The letter from the Rocky Mountain Tribal Leaders Council said offices should be opened in 10 counties to allow American Indians to vote absentee and register late in person.
“We want them there and that’s what we’re entitled to,” tribal issues activist Tom Rodgers told the Great Falls Tribune (http://gftrib.com/1iCgvjL).
A settlement in a 2012 federal lawsuit won the right to open satellite offices on the Crow, Northern Cheyenne and Fort Belknap reservations. The lawsuit’s plaintiffs from those three reservations said voters often had to travel hundreds of miles to the county seat to vote absentee or to register.
An office was opened on the Crow Reservation for the 2014 elections, but Northern Cheyenne and tribal officials missed a deadline to notify election officials whether they wanted the offices.
A satellite office also was opened on the Blackfeet reservation for the 2014 elections, even though Glacier County was not a defendant in the lawsuit.
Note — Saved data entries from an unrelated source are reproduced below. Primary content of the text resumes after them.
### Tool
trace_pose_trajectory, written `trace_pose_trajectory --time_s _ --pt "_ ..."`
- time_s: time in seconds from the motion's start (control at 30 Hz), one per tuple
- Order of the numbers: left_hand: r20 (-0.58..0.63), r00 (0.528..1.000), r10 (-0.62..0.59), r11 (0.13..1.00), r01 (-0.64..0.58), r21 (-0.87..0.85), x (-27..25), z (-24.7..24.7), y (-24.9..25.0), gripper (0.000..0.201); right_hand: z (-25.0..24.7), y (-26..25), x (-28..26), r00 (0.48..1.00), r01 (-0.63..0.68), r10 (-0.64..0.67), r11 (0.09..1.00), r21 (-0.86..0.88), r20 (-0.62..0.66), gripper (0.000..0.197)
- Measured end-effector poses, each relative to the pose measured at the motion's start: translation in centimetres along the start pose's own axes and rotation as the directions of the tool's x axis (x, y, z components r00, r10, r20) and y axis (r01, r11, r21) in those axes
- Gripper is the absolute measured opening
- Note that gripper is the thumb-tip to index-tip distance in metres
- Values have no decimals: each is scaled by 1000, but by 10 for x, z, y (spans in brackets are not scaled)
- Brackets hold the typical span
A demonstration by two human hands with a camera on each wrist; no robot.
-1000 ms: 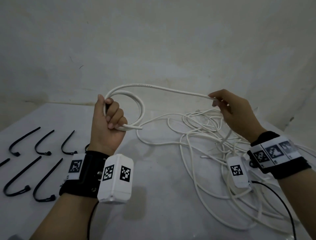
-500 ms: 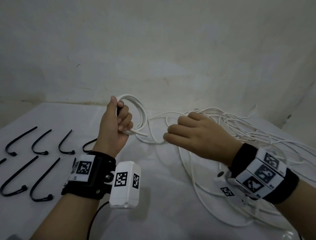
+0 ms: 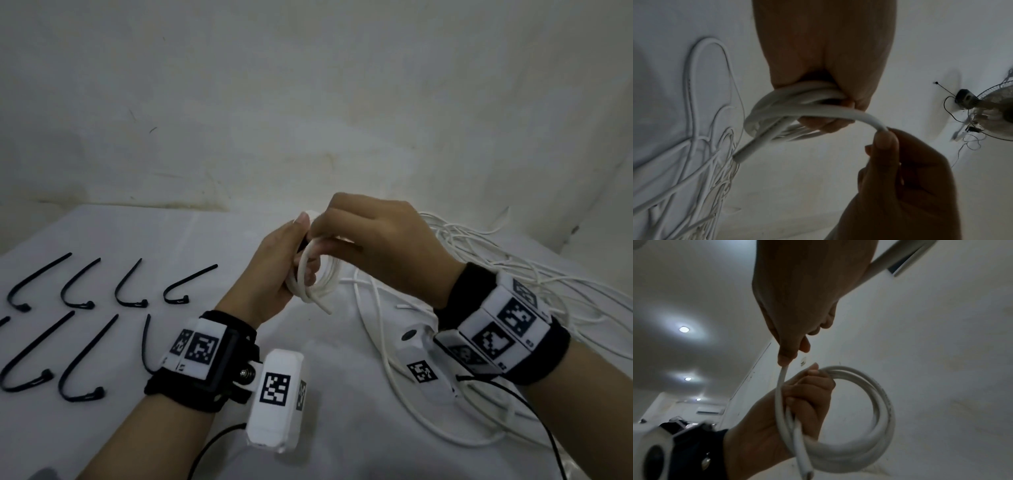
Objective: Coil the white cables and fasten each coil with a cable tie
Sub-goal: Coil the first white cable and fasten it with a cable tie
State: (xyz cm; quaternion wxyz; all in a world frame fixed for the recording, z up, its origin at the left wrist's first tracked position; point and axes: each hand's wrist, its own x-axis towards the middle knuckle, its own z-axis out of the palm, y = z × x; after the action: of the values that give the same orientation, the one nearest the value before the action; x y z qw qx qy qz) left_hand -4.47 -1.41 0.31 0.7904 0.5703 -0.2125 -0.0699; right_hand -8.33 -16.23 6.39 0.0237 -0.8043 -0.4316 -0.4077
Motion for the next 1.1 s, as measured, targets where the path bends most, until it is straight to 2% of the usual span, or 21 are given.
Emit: trace_pose_trajectory --time_s 0.17,0.23,0.3,0.37,0.47,0.6,0.73,0.87,0.97,1.1 --pt "33 997 -66 998 67 -11 -1 0 2 48 1 3 0 997 -80 81 993 91 -7 13" --pt "94 993 -76 997 77 0 -3 0 4 51 4 4 -1 995 -98 99 990 97 -5 13" --pt "172 980 -97 995 100 -13 -4 2 7 44 7 6 -2 990 -138 138 983 120 8 15" --pt "221 968 -117 984 144 -109 -5 2 9 37 9 10 -4 983 -183 185 971 151 5 18" --pt "215 967 -137 946 192 -261 -4 -1 9 39 8 24 -9 973 -223 229 965 140 -29 23" --pt "180 973 -146 949 189 -251 -4 -3 7 45 7 40 -17 962 -267 266 964 4 55 29" --pt "155 975 -160 951 194 -242 -4 -5 9 40 4 52 -25 921 -361 337 927 106 193 24" --pt "215 959 -185 930 241 -276 -4 -6 10 43 5 51 -27 889 -426 398 900 89 227 18" --pt "287 942 -173 913 263 -313 -4 -6 10 43 11 44 -25 857 -513 473 822 246 206 12" --pt "343 929 -135 896 262 -357 -3 -9 11 45 21 33 -22 773 -608 605 616 501 194 14"
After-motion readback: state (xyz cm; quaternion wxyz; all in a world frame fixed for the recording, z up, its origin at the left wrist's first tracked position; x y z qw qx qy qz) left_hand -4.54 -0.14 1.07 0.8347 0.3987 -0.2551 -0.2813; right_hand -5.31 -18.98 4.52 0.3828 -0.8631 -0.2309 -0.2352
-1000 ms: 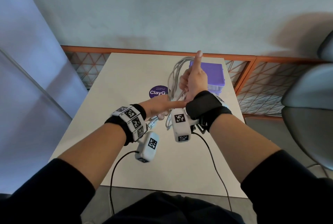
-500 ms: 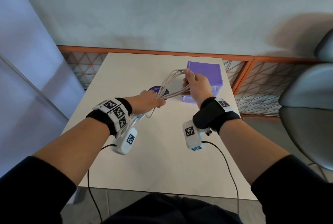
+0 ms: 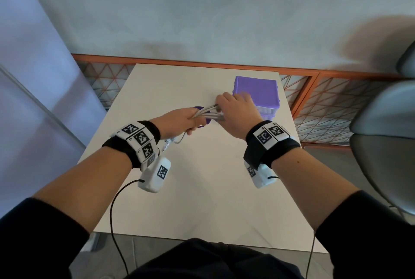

The lawsuit did not include the Fort Peck, Flathead and Rocky Boy’s reservation.
The letter from the tribal leaders council said that the judge in the lawsuit determined McCulloch has the authority to issue a directive telling the counties they must establish the satellite offices.
McCulloch supports satellite offices, but the request to open one must come from the county election office, the county commission and the tribe, spokeswoman Blair Fjeseth said.
“Secretary McCulloch is also an advocate for local control, and trusts that counties and tribes know what is best for their residents,” she said.
McCulloch offered to purchase ballot-on-demand machines would allow counties to issue ballots from multiple offices, which Glacier and Big Horn counties accepted for the 2014 elections, Fjeseth said.
“It is unknown at this time how many satellite offices will be opened by counties for the 2016 elections,” Fjeseth said in a statement. “The three counties that are part of the settlement agreement must receive a request from the tribe by Jan. 31 of each election year.”
Glacier County plans to have a satellite office in 2016, she said.